Exercise requirements
Out of the material that follows, write out exactly the lines from the line with "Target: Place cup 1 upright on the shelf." to the line with "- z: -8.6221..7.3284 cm", both ends included, and no others.

───── Provided material

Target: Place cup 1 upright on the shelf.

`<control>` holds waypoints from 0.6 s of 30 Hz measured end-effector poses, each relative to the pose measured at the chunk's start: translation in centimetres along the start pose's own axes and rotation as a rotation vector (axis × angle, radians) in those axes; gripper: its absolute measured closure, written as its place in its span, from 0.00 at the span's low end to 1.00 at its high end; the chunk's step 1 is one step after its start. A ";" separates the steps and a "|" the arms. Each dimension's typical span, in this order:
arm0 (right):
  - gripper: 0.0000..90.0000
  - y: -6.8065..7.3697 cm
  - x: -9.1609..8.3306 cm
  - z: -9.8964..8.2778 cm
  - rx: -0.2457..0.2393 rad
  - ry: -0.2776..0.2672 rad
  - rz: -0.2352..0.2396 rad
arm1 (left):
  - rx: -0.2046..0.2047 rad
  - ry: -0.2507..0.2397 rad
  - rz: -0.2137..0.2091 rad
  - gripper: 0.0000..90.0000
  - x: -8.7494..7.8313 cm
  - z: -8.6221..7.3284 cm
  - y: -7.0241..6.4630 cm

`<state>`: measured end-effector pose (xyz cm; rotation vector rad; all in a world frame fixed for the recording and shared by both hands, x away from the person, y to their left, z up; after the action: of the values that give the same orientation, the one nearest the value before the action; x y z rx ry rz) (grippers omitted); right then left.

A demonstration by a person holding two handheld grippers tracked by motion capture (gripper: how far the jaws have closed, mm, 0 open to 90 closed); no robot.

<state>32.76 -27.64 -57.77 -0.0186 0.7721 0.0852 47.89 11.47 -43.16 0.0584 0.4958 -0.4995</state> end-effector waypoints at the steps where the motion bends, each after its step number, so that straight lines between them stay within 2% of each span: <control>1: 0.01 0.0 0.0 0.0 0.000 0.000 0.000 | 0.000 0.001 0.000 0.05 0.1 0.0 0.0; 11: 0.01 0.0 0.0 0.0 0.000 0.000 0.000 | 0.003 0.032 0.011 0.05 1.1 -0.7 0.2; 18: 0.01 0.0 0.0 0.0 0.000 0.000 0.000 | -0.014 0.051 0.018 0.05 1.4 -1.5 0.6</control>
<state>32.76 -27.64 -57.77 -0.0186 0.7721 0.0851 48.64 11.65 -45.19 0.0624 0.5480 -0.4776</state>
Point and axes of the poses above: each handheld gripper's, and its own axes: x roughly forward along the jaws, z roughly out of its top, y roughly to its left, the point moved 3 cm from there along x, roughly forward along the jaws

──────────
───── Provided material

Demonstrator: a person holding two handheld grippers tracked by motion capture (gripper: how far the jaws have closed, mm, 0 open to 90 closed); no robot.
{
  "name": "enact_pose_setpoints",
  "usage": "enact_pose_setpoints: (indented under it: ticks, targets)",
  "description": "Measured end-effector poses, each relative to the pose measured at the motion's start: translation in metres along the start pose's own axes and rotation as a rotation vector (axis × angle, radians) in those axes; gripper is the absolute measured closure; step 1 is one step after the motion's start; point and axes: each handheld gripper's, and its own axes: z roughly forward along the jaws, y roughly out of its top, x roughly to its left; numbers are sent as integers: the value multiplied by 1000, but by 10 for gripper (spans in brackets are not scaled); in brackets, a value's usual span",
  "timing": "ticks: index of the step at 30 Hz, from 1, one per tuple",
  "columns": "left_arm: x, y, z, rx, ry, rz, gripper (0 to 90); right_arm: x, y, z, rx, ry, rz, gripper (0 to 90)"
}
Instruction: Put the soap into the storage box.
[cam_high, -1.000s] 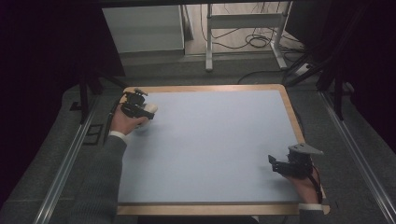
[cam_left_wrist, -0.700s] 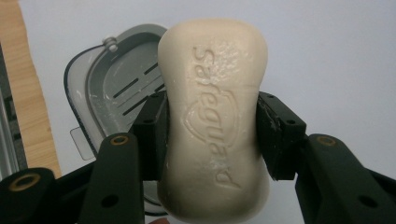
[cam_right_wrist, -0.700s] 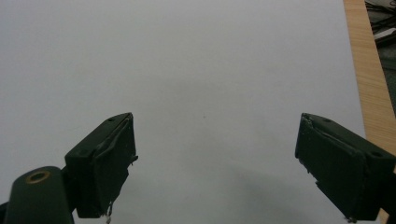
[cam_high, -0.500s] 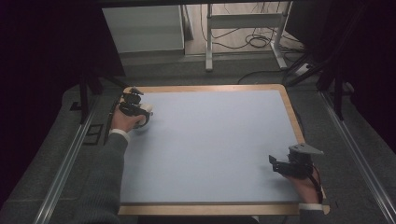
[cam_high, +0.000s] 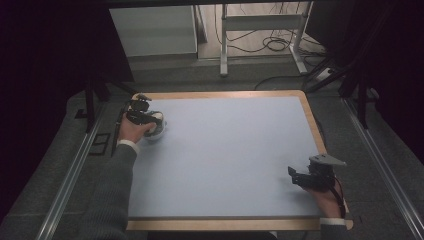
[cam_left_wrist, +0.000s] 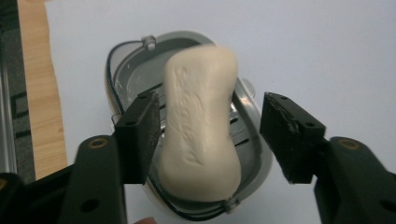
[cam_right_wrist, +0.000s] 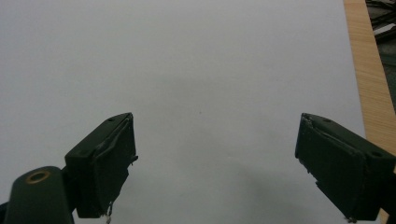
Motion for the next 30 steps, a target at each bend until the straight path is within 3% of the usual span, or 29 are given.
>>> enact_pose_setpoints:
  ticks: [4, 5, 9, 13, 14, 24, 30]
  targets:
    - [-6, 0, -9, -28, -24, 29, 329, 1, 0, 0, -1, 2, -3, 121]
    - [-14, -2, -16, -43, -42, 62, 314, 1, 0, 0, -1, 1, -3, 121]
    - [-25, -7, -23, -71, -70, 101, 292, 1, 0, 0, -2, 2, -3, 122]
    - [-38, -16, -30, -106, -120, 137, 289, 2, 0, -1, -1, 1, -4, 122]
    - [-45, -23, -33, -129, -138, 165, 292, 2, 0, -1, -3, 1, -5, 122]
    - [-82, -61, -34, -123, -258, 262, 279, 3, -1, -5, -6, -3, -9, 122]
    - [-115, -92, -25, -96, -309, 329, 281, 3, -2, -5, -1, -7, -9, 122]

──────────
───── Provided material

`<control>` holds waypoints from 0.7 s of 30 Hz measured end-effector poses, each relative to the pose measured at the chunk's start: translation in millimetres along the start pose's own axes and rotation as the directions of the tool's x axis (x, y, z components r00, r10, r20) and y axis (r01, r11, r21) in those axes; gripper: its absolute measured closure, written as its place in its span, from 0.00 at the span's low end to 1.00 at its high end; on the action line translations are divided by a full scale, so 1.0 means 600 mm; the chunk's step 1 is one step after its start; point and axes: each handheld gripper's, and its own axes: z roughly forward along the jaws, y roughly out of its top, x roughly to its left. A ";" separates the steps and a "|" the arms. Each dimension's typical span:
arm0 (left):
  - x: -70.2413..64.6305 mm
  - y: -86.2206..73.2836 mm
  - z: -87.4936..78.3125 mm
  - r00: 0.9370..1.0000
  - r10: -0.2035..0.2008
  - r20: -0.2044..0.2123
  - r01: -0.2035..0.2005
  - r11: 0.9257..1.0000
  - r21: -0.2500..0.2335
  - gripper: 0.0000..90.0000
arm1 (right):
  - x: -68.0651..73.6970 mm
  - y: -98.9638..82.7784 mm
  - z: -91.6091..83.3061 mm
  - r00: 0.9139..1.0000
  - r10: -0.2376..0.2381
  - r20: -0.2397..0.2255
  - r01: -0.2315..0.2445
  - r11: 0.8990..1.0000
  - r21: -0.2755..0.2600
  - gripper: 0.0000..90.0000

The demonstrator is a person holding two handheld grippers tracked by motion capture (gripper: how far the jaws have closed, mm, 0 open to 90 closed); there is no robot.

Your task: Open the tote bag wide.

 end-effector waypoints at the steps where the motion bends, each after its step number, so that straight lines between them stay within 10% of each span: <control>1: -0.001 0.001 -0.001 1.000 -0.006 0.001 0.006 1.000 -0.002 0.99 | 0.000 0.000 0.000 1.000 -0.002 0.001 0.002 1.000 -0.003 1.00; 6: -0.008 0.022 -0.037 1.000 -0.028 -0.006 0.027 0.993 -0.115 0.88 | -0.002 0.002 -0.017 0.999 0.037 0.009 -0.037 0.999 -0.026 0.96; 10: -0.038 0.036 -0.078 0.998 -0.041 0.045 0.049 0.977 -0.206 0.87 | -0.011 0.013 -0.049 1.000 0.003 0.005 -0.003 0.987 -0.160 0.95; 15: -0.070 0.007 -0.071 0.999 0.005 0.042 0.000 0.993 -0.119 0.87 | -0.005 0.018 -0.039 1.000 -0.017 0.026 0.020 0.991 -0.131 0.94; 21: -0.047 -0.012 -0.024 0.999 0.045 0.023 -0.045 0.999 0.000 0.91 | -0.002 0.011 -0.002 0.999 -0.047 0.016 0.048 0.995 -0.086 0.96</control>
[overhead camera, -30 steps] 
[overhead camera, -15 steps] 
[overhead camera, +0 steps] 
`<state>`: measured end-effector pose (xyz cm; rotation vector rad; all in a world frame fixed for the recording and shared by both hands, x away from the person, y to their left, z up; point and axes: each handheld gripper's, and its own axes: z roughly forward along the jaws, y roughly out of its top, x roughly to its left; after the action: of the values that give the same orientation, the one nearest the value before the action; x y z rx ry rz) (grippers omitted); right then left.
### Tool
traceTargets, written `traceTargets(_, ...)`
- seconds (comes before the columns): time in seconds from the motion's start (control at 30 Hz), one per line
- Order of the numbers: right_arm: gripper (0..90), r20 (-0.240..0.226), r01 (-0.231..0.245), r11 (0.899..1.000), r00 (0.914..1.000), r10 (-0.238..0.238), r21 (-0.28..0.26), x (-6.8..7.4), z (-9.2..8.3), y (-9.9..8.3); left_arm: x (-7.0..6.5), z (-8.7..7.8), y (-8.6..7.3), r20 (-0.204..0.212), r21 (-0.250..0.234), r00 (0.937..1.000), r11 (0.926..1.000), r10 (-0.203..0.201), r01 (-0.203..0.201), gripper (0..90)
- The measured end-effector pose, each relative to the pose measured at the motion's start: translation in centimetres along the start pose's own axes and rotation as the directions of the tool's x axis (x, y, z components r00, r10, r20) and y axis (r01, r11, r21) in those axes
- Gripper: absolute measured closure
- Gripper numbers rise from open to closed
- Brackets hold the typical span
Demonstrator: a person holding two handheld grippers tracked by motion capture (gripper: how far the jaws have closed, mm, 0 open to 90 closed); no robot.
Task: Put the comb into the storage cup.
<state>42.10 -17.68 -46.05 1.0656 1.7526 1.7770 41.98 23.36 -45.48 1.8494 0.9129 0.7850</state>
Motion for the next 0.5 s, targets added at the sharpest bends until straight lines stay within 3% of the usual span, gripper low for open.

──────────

Response to this task
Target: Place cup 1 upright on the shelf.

`<control>` holds waypoints from 0.6 s of 30 Hz measured end-effector poses, each relative to the pose measured at the chunk's start: translation in centimetres along the start pose's own axes and rotation as a rotation vector (axis × angle, radians) in those axes; gripper: its absolute measured closure, written as its place in its span, from 0.00 at the span's low end to 1.00 at its high end; the chunk's step 1 is one step after its start. A ";" separates the steps and a "|" the arms. Each dimension's typical span, in this order:
arm0 (right):
  - gripper: 0.0000..90.0000
  - y: -6.8065..7.3697 cm
  - x: -9.1609..8.3306 cm
  - z: -9.8964..8.2778 cm
  - rx: -0.2457..0.2393 rad
  - ry: -0.2776..0.2672 rad
  - rz: -0.2352..0.2396 rad
arm1 (left):
  - rx: -0.2046..0.2047 rad
  - ry: -0.2507..0.2397 rad
  - rz: -0.2137..0.2091 rad
  - gripper: 0.0000..90.0000
  - x: -8.7494..7.8313 cm
  - z: -8.6221..7.3284 cm

The answer given is complete as it stands.